If you are not SCP then your own professional organisation should be able to clarify this for you.
Dido
Are we talking about the regulation in UK or Australia?
Quote:
Originally Posted by PodAus
Couldn't see a location for akn102, so I've related the case to the Australian model.
If users fill out there location in their profile, then it will show on the top right of messages posted. This is helpful given the international nature of this forum
In a case of providing information to a third party, you must seek consent from the patient before doing so. If the patient says no, you do not have their consent therefore you do not provide any information to the home. This is difficult if the patient needs support from the nursing staff within the residential home. I think most patients will be understanding of the need to inform but you must still comply with data protection and the need to obtain consent.

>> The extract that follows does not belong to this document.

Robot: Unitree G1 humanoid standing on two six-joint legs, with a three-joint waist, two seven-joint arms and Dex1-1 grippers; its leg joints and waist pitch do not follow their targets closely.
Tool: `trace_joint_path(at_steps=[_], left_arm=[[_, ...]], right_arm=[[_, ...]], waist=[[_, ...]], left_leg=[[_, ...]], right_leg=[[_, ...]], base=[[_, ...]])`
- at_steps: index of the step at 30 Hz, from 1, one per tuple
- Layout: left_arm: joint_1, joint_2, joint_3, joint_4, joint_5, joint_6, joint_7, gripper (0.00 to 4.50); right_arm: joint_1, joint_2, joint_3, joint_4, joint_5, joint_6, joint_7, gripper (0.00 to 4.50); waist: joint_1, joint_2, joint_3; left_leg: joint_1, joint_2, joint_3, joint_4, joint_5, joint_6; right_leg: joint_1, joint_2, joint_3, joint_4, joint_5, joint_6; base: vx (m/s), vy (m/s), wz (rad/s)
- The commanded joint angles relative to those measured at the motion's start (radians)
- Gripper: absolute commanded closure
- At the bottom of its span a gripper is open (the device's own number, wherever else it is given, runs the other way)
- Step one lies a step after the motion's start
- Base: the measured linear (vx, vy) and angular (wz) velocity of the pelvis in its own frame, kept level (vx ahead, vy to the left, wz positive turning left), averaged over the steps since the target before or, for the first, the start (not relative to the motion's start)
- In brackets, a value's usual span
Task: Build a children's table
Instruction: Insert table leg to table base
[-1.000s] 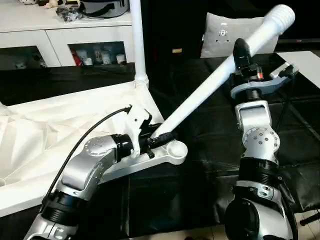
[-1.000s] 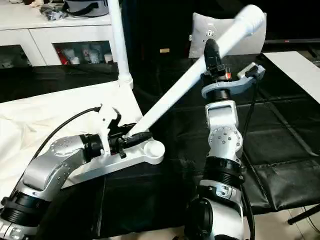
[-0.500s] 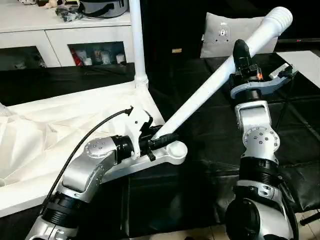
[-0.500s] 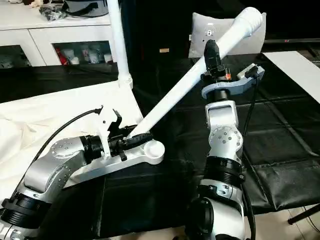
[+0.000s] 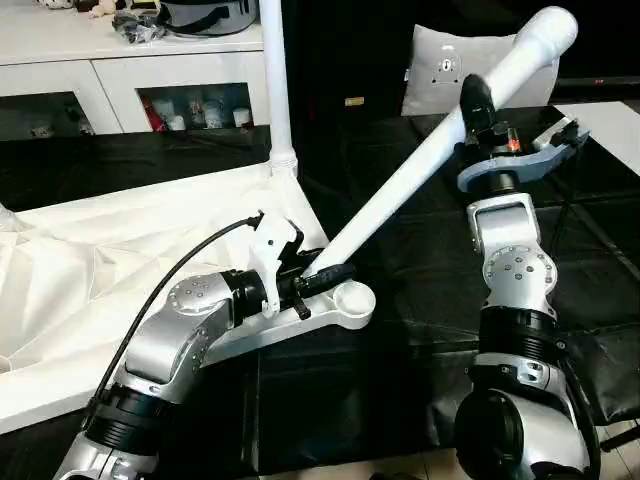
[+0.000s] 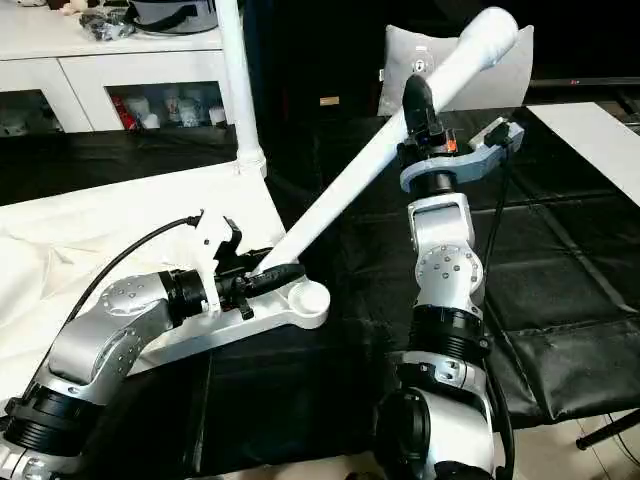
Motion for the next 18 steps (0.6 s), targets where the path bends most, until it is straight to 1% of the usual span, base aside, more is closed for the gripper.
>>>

Even when writing to the GP or referring a patient on for further treatment, you must seek consent, even if it is only verbal and you must make a note of it in the records before writing the letter.

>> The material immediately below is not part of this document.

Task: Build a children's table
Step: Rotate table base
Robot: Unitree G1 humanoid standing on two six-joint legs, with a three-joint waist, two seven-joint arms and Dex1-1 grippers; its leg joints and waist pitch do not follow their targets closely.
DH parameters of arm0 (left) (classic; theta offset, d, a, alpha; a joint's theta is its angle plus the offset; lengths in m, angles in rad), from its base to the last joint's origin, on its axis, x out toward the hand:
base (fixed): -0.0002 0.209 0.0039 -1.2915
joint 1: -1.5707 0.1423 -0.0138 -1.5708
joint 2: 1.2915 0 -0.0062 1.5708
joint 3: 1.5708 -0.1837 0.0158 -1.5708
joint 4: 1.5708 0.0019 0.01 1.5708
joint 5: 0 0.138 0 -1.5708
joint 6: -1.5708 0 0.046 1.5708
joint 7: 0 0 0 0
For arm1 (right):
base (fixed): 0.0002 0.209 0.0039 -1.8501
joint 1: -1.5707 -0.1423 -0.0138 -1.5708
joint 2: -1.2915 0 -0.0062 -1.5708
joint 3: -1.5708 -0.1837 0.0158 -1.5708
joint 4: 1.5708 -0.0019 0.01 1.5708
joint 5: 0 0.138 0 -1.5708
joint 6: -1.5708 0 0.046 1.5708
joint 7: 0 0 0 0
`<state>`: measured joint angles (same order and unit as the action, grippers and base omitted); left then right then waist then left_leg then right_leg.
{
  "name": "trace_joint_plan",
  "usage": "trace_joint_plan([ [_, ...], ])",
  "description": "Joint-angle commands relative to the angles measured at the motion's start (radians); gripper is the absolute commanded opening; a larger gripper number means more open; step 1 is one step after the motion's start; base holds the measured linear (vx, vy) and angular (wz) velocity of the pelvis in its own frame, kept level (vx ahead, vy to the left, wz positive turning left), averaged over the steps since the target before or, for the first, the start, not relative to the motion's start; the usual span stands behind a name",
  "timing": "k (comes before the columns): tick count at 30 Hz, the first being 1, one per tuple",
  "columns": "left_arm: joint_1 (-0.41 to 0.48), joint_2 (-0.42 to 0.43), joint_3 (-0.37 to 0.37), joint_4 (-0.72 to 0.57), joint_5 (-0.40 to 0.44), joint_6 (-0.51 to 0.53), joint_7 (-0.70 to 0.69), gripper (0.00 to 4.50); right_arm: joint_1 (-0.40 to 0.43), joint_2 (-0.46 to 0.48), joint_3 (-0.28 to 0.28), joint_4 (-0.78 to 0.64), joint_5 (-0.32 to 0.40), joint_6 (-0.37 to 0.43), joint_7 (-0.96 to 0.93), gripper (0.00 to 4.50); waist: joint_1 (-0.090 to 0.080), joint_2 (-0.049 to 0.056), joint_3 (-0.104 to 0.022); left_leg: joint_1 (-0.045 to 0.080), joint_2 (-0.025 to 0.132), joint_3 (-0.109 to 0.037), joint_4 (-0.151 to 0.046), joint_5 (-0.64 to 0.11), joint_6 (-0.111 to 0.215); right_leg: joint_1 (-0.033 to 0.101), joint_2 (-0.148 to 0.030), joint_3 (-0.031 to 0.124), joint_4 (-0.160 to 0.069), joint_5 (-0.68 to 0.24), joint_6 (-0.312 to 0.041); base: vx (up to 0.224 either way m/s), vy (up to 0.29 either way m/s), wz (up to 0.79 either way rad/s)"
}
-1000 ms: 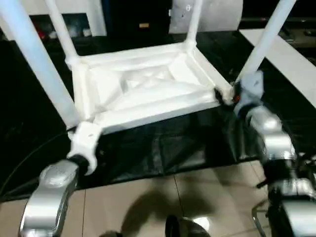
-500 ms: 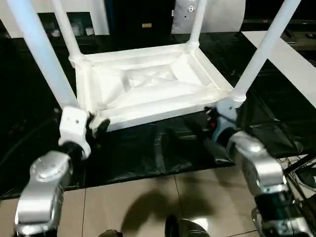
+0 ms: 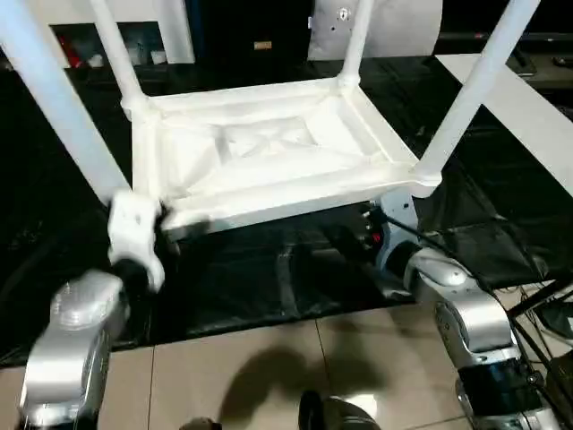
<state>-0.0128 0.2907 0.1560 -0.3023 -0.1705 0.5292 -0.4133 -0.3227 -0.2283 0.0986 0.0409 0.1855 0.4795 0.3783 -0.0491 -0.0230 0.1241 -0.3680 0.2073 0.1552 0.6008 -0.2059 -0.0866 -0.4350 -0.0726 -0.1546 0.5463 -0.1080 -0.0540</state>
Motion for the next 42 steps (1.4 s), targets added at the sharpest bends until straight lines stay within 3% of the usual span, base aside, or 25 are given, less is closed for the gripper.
trace_joint_plan([
  [1, 0.031, -0.024, 0.035, -0.04, 0.017, -0.033, 0.055, 3.98, 0.012, -0.005, 0.006, -0.034, 0.005, 0.018, 0.014, 4.5, 0.001, 0.012, -0.066, 0.002, 0.015, 0.001, -0.067, -0.191, 0.103, 0.068, -0.052, 0.052, -0.08, -0.467, -0.047, 0.0, 0.0, 0.0],
  [3, 0.056, -0.034, 0.045, -0.058, 0.022, -0.046, 0.072, 4.14, 0.015, -0.004, 0.009, -0.042, 0.014, 0.022, 0.028, 4.5, 0.002, 0.013, -0.067, 0.004, 0.013, 0.0, -0.065, -0.203, 0.098, 0.067, -0.052, 0.049, -0.084, -0.494, -0.026, 0.0, 0.0, 0.0],
  [5, 0.125, -0.069, 0.077, -0.116, 0.028, -0.066, 0.118, 4.33, 0.026, -0.01, 0.023, -0.075, 0.064, 0.034, 0.1, 4.5, -0.001, 0.01, -0.062, -0.004, 0.017, -0.003, -0.068, -0.216, 0.102, 0.072, -0.052, 0.048, -0.085, -0.5, -0.014, 0.0, 0.0, 0.0],
  [7, 0.151, -0.072, 0.084, -0.136, 0.033, -0.073, 0.13, 4.45, 0.031, -0.016, 0.031, -0.094, 0.09, 0.038, 0.143, 4.5, -0.002, 0.01, -0.06, 0.004, 0.012, -0.002, -0.066, -0.243, 0.1, 0.065, -0.05, 0.044, -0.095, -0.548, 0.01, 0.0, 0.0, 0.0],
  [8, 0.16, -0.073, 0.099, -0.143, 0.032, -0.072, 0.145, 4.45, 0.042, -0.028, 0.04, -0.139, 0.156, 0.062, 0.224, 4.5, -0.002, 0.003, -0.06, 0.002, 0.01, -0.002, -0.066, -0.238, 0.104, 0.066, -0.049, 0.045, -0.096, -0.551, 0.02, 0.0, 0.0, 0.0],
  [10, 0.154, -0.063, 0.111, -0.133, 0.034, -0.082, 0.151, 4.45, 0.053, -0.041, 0.046, -0.185, 0.219, 0.094, 0.295, 4.5, 0.002, 0.007, -0.056, 0.005, 0.009, -0.003, -0.066, -0.25, 0.11, 0.062, -0.046, 0.041, -0.103, -0.578, 0.044, 0.0, 0.0, 0.0],
  [11, 0.142, -0.057, 0.118, -0.122, 0.031, -0.085, 0.15, 4.45, 0.056, -0.048, 0.051, -0.203, 0.244, 0.11, 0.323, 4.5, 0.003, 0.004, -0.06, 0.005, 0.009, -0.005, -0.065, -0.242, 0.109, 0.065, -0.048, 0.041, -0.101, -0.574, 0.048, 0.0, 0.0, 0.0],
  [14, 0.095, -0.013, 0.134, -0.065, 0.028, -0.113, 0.129, 4.45, 0.062, -0.075, 0.072, -0.23, 0.269, 0.156, 0.371, 4.5, 0.008, 0.009, -0.059, 0.008, 0.012, -0.01, -0.069, -0.234, 0.11, 0.062, -0.047, 0.043, -0.101, -0.558, 0.041, 0.0, 0.0, 0.0],
  [17, 0.038, 0.029, 0.153, -0.001, 0.003, -0.137, 0.089, 4.45, 0.054, -0.073, 0.08, -0.192, 0.22, 0.145, 0.338, 4.5, 0.008, 0.008, -0.06, 0.004, 0.014, -0.013, -0.071, -0.237, 0.094, 0.067, -0.053, 0.044, -0.096, -0.55, 0.027, 0.0, 0.0, 0.0],
  [19, -0.041, 0.068, 0.151, 0.085, -0.043, -0.146, 0.011, 4.45, 0.039, -0.051, 0.072, -0.134, 0.167, 0.128, 0.264, 4.5, 0.01, 0.013, -0.062, 0.012, 0.007, -0.011, -0.067, -0.234, 0.086, 0.061, -0.057, 0.047, -0.1, -0.564, 0.018, 0.0, 0.0, 0.0],
  [21, -0.096, 0.085, 0.147, 0.146, -0.057, -0.145, -0.021, 4.45, 0.027, -0.045, 0.07, -0.104, 0.146, 0.122, 0.227, 4.5, 0.011, 0.006, -0.064, 0.009, 0.009, -0.013, -0.069, -0.225, 0.08, 0.066, -0.058, 0.047, -0.095, -0.545, 0.006, 0.0, 0.0, 0.0],
  [25, -0.205, 0.11, 0.14, 0.282, -0.085, -0.152, -0.078, 4.45, 0.002, -0.03, 0.069, -0.063, 0.133, 0.121, 0.193, 4.5, 0.019, 0.016, -0.07, 0.005, 0.013, -0.013, -0.07, -0.172, 0.082, 0.073, -0.061, 0.055, -0.076, -0.447, -0.033, 0.0, 0.0, 0.0],
  [27, -0.268, 0.122, 0.135, 0.37, -0.111, -0.16, -0.133, 4.45, -0.009, -0.02, 0.072, -0.045, 0.133, 0.118, 0.198, 4.5, 0.023, 0.016, -0.076, 0.007, 0.012, -0.01, -0.067, -0.141, 0.091, 0.074, -0.06, 0.058, -0.069, -0.4, -0.05, 0.0, 0.0, 0.0],
  [28, -0.29, 0.13, 0.126, 0.404, -0.128, -0.161, -0.178, 4.45, -0.016, -0.016, 0.076, -0.027, 0.12, 0.107, 0.194, 4.5, 0.027, 0.021, -0.08, 0.006, 0.015, -0.01, -0.066, -0.112, 0.095, 0.077, -0.063, 0.06, -0.061, -0.356, -0.071, 0.0, 0.0, 0.0],
  [30, -0.317, 0.134, 0.12, 0.436, -0.158, -0.149, -0.23, 4.45, -0.027, -0.011, 0.078, -0.001, 0.102, 0.095, 0.183, 4.5, 0.032, 0.02, -0.085, 0.006, 0.016, -0.008, -0.065, -0.086, 0.097, 0.078, -0.065, 0.064, -0.051, -0.308, -0.105, 0.0, 0.0, 0.0],
  [31, -0.334, 0.135, 0.12, 0.442, -0.219, -0.095, -0.305, 4.45, -0.047, -0.004, 0.073, 0.044, 0.079, 0.086, 0.152, 4.5, 0.036, 0.022, -0.093, 0.005, 0.019, -0.008, -0.062, -0.036, 0.097, 0.083, -0.067, 0.069, -0.033, -0.229, -0.142, 0.0, 0.0, 0.0],
  [32, -0.334, 0.135, 0.12, 0.442, -0.219, -0.095, -0.305, 4.45, -0.047, -0.004, 0.073, 0.044, 0.079, 0.086, 0.152, 4.5, 0.036, 0.022, -0.091, 0.003, 0.018, -0.006, -0.063, -0.018, 0.101, 0.08, -0.065, 0.07, -0.031, -0.202, -0.158, 0.0, 0.0, 0.0],
  [34, -0.312, 0.183, 0.057, 0.392, -0.262, -0.054, -0.462, 4.45, -0.107, 0.015, 0.046, 0.185, 0.009, 0.038, 0.023, 4.5, 0.041, 0.031, -0.088, 0.012, 0.019, -0.002, -0.065, -0.044, 0.091, 0.077, -0.066, 0.07, -0.032, -0.221, -0.182, 0.0, 0.0, 0.0],
  [35, -0.305, 0.188, 0.05, 0.377, -0.273, -0.043, -0.482, 4.45, -0.116, 0.015, 0.042, 0.206, 0.002, 0.031, 0.006, 4.5, 0.04, 0.025, -0.086, 0.011, 0.02, 0.0, -0.067, -0.057, 0.074, 0.077, -0.066, 0.073, -0.029, -0.237, -0.186, 0.0, 0.0, 0.0],
  [37, -0.29, 0.2, 0.039, 0.336, -0.317, -0.004, -0.527, 4.45, -0.138, 0.017, 0.038, 0.255, -0.013, 0.014, -0.015, 4.5, 0.047, 0.026, -0.081, 0.015, 0.02, 0.004, -0.067, -0.089, 0.061, 0.076, -0.067, 0.076, -0.032, -0.262, -0.182, 0.0, 0.0, 0.0],
  [42, -0.254, 0.234, -0.017, 0.238, -0.391, 0.072, -0.606, 4.45, -0.189, 0.029, 0.044, 0.349, -0.037, -0.037, -0.01, 4.5, 0.048, 0.02, -0.077, 0.014, 0.019, 0.005, -0.07, -0.141, 0.045, 0.082, -0.068, 0.076, -0.036, -0.346, -0.156, 0.0, 0.0, 0.0],
])
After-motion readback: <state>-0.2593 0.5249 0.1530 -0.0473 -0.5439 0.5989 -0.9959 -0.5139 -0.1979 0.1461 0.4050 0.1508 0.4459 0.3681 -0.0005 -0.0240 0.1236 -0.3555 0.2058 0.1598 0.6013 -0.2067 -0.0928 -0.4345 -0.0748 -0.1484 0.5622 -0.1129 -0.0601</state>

Common sense does not seem to apply these days. It has been replaced by yards of red tape.
Thanks yes its the red tape that's a nightmare! It seems whatever you do sometimes you're not doing the right thing for someone. Thanks yes I am a SCP member I'll give them a ring and see what they say about it.

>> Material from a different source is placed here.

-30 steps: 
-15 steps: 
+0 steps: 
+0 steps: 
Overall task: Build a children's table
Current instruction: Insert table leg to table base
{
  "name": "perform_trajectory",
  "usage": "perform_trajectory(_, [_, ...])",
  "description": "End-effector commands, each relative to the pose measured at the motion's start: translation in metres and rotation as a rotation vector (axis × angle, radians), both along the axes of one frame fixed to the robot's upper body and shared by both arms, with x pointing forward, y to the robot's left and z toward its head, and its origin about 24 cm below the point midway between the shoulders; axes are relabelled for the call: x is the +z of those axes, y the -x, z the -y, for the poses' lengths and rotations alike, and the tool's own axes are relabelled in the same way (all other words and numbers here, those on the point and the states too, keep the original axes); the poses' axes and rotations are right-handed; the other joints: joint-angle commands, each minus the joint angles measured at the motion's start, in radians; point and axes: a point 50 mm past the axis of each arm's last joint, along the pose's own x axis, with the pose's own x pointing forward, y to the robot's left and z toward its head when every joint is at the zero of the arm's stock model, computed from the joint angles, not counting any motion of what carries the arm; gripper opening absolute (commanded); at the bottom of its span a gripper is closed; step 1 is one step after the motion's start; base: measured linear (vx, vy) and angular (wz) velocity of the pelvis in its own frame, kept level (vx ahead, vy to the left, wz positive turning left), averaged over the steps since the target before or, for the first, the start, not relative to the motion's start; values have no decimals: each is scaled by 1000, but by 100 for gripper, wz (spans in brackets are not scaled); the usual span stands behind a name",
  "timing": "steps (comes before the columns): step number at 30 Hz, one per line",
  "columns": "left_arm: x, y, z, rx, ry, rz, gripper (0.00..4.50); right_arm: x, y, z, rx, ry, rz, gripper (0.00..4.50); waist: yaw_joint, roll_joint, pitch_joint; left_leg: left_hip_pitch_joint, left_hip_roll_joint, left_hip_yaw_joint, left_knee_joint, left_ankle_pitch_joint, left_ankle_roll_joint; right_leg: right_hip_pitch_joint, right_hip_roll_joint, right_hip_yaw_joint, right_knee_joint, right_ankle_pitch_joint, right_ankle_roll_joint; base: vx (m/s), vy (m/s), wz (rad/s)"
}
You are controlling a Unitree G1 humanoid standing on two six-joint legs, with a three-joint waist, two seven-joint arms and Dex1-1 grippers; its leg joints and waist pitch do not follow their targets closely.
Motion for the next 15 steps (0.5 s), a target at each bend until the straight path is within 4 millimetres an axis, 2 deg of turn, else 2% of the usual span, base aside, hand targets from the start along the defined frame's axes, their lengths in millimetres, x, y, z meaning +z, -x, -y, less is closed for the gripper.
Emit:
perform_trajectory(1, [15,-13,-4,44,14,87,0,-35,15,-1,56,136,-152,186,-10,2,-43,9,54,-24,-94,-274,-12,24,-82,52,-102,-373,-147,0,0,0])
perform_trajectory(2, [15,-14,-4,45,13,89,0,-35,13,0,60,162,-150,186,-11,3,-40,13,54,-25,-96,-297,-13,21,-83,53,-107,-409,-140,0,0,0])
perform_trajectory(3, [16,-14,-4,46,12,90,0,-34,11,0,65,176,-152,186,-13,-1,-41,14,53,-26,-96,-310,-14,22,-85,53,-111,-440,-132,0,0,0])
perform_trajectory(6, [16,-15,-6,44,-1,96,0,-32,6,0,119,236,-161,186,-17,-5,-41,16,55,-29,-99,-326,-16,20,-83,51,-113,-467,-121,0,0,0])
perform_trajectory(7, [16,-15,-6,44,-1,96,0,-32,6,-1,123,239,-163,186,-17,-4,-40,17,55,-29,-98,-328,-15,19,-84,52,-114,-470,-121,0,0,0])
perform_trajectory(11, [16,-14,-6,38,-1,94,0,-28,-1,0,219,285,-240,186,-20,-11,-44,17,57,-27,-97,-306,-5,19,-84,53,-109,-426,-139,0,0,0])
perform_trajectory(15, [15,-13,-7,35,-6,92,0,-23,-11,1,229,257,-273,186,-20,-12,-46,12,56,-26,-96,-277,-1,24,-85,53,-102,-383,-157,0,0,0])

I've recently started treating patients at a local nursing home. After I treated my first patient the nurse in charge asked me 'sign' the patients notes to say I'd treated her. As it turned out she didn't just want it signed she wanted me to fill in notes (as you would do normally for your own records). I did do it last week but I'm not very happy about having filled in notes for them and then doing notes for myself. I don't work for them I'm self employed and don't believe I should be duplicating notes or allowing them to effectively keep my records.
Anyone got any advice??
Hi there,
i may be a little late with my response however, there is an obligation for you to fill out all documentation required by the nursing home. The issue of duplicating notes is a real one, with the possibility of many copies of one person's medical information circulating. However, the onus is for such information to be stored correctly and kept private. This is how it stands in Melbourne Victoria. The additional obligation may be for you to even write notes in the standard format that may be required by a particular institution.
hi
i also work in the uk. the homes that i've visited ask me to write in the communication section of the notes the fact that i've visited, but don't want a duplication of my notes, just to know who has been seen by me. if i need the staff to take action afer a visit, then i discuss it with my patient first. hope this helps
The nursing homes I visit in Australia now have computer based notes, where I log in & write in the clients progress notes. It is almost impossible to copy this style of documentation, and printing of the clients notes to remove from the property is not allowed. I subsequently use a day sheet where I stick the sterilisation sticker against the clients name from the instrument pack, and a space is left beside this where I can write short notes to take back to my practice for archiving.